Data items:
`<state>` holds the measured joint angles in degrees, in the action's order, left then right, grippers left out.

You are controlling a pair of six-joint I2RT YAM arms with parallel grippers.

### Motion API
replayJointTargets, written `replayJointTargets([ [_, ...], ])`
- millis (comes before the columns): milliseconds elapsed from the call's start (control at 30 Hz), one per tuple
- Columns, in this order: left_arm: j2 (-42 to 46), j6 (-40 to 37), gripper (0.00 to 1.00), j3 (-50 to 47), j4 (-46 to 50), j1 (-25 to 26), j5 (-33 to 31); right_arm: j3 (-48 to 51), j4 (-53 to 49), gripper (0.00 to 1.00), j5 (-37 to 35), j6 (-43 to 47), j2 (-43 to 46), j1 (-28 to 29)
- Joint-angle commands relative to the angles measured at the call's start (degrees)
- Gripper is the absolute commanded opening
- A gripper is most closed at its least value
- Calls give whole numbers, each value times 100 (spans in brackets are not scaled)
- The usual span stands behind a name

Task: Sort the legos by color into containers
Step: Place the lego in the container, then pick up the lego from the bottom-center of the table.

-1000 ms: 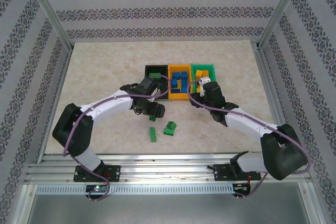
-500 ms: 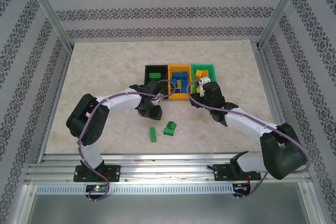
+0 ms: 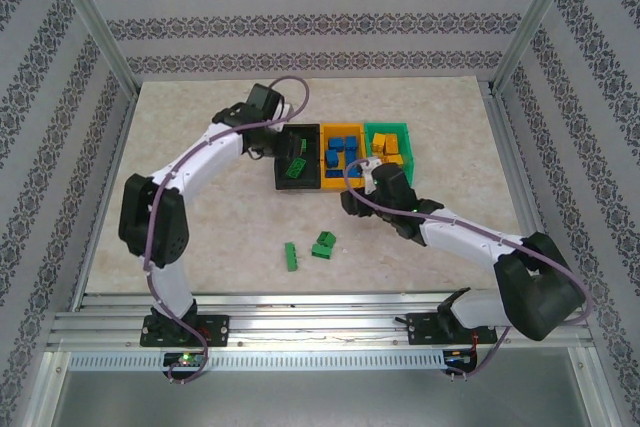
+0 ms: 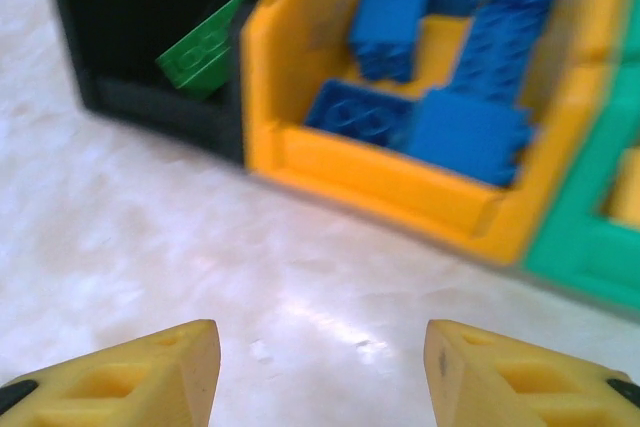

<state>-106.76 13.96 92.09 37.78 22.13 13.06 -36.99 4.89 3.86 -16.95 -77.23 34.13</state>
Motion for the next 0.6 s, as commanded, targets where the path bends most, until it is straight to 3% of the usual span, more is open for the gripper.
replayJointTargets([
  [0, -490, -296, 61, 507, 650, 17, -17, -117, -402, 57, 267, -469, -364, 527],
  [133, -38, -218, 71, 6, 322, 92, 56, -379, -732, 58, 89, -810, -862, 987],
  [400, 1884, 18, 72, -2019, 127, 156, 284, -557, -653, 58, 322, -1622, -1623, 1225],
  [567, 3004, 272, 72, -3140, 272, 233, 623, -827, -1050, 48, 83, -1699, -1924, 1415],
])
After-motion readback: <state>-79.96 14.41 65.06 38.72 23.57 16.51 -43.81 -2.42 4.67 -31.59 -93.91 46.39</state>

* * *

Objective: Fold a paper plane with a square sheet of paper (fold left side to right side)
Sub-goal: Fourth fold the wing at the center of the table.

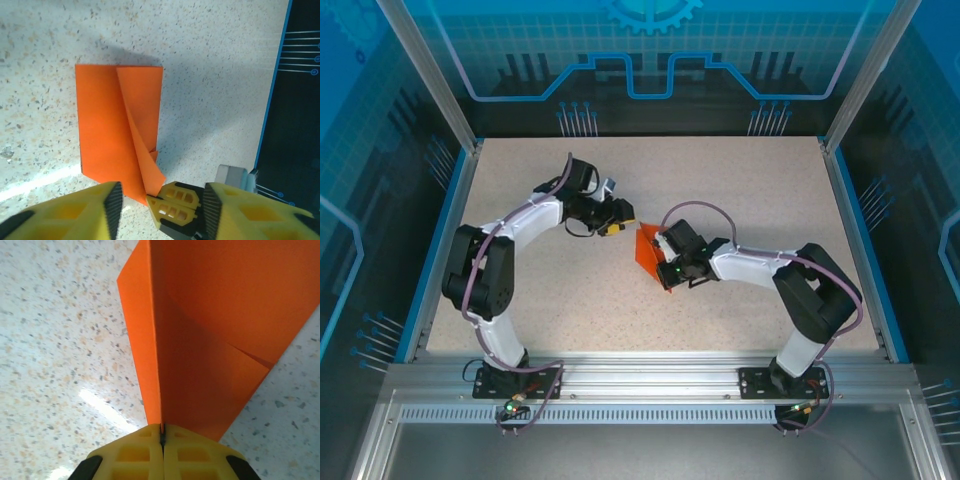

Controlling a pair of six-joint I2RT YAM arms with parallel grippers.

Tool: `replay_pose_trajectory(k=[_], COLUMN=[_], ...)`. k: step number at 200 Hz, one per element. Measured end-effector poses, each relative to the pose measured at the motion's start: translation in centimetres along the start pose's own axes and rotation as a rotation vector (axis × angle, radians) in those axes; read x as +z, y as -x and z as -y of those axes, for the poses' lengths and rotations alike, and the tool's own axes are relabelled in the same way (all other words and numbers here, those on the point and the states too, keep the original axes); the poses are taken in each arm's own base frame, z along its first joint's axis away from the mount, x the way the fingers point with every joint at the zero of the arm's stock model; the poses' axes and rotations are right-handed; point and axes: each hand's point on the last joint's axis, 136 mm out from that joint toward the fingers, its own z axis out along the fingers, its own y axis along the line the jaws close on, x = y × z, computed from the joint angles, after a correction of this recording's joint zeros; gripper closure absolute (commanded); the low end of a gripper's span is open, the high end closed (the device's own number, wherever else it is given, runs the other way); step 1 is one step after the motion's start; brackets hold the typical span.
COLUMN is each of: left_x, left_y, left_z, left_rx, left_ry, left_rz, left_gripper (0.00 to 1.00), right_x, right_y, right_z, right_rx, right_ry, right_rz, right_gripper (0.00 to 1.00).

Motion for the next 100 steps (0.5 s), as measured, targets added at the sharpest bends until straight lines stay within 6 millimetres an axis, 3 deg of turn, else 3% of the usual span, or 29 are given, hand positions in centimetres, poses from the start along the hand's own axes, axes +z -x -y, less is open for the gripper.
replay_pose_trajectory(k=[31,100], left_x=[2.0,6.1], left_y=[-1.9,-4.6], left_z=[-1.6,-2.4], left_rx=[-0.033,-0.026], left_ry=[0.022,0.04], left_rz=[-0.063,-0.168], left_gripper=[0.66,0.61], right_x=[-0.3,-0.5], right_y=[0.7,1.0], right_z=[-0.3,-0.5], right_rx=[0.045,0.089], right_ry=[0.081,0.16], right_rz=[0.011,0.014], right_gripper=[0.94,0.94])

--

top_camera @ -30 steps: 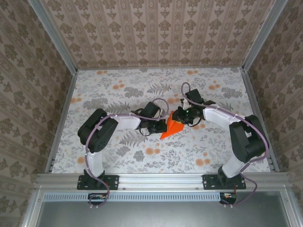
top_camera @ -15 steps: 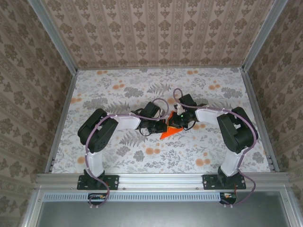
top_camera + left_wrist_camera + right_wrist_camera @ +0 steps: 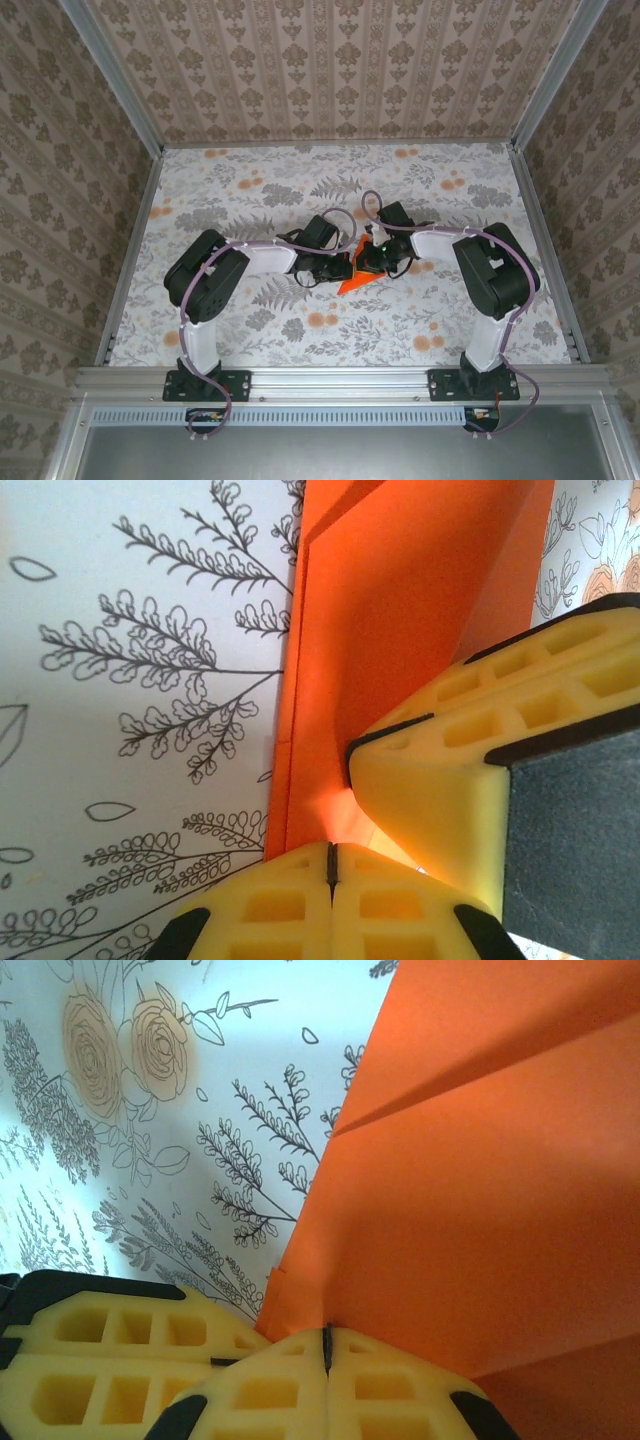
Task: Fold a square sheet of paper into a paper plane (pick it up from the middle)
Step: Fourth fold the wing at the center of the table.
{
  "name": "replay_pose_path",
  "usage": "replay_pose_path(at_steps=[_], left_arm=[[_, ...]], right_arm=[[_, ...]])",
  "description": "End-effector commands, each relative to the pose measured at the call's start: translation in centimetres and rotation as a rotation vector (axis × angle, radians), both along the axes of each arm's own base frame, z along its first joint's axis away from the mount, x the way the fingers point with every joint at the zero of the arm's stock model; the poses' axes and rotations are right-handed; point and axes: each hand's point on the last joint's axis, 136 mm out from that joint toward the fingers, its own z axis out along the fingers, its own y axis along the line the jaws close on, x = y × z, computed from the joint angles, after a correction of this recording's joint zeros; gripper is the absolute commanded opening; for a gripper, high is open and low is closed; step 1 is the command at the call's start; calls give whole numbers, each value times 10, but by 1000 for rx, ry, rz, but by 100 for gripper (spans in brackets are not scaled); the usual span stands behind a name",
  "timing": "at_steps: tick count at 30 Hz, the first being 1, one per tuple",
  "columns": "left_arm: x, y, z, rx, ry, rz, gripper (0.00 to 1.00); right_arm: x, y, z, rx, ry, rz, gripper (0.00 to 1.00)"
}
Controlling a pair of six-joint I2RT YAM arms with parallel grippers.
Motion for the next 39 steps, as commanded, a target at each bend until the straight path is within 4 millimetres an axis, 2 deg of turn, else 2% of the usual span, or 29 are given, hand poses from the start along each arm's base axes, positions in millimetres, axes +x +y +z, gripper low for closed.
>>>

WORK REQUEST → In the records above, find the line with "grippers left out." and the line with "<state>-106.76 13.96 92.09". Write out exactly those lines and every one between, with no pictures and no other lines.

SOLUTION TO THIS EXERCISE →
`<state>` holds the measured joint angles in degrees, in the action's order, left then right, grippers left out.

You are controlling a pair of six-joint I2RT YAM arms with parallel grippers.

### Motion API
replayJointTargets, written `replayJointTargets([ [_, ...], ])`
- millis (comes before the columns): milliseconds elapsed from the call's start (control at 30 Hz), one per tuple
- Columns, in this order: left_arm: j2 (-42 to 46), j6 (-40 to 37), gripper (0.00 to 1.00), j3 (-50 to 47), j4 (-46 to 50), j1 (-25 to 26), j5 (-33 to 31); right_arm: j3 (-48 to 51), j4 (-53 to 49), gripper (0.00 to 1.00), j5 (-37 to 35), j6 (-43 to 47), j2 (-43 to 46), j1 (-28 to 29)
- Joint-angle commands relative to the angles measured at the call's start (degrees)
- Gripper is the absolute commanded opening
- A gripper is most closed at its least value
- Calls give whole numbers, each value times 100 (spans in brackets are not scaled)
- The usual span stands behind a name

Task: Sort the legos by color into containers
Step: Place the lego in the container, then pick up the lego from the bottom-center of the table.

-1000 ms: 
-500 ms: 
+0 ms: 
+0 ms: 

<state>-106.76 13.96 92.09 37.78 22.13 13.06 -36.99 4.89 3.86 -16.95 -77.23 34.13</state>

With this, the exercise is done.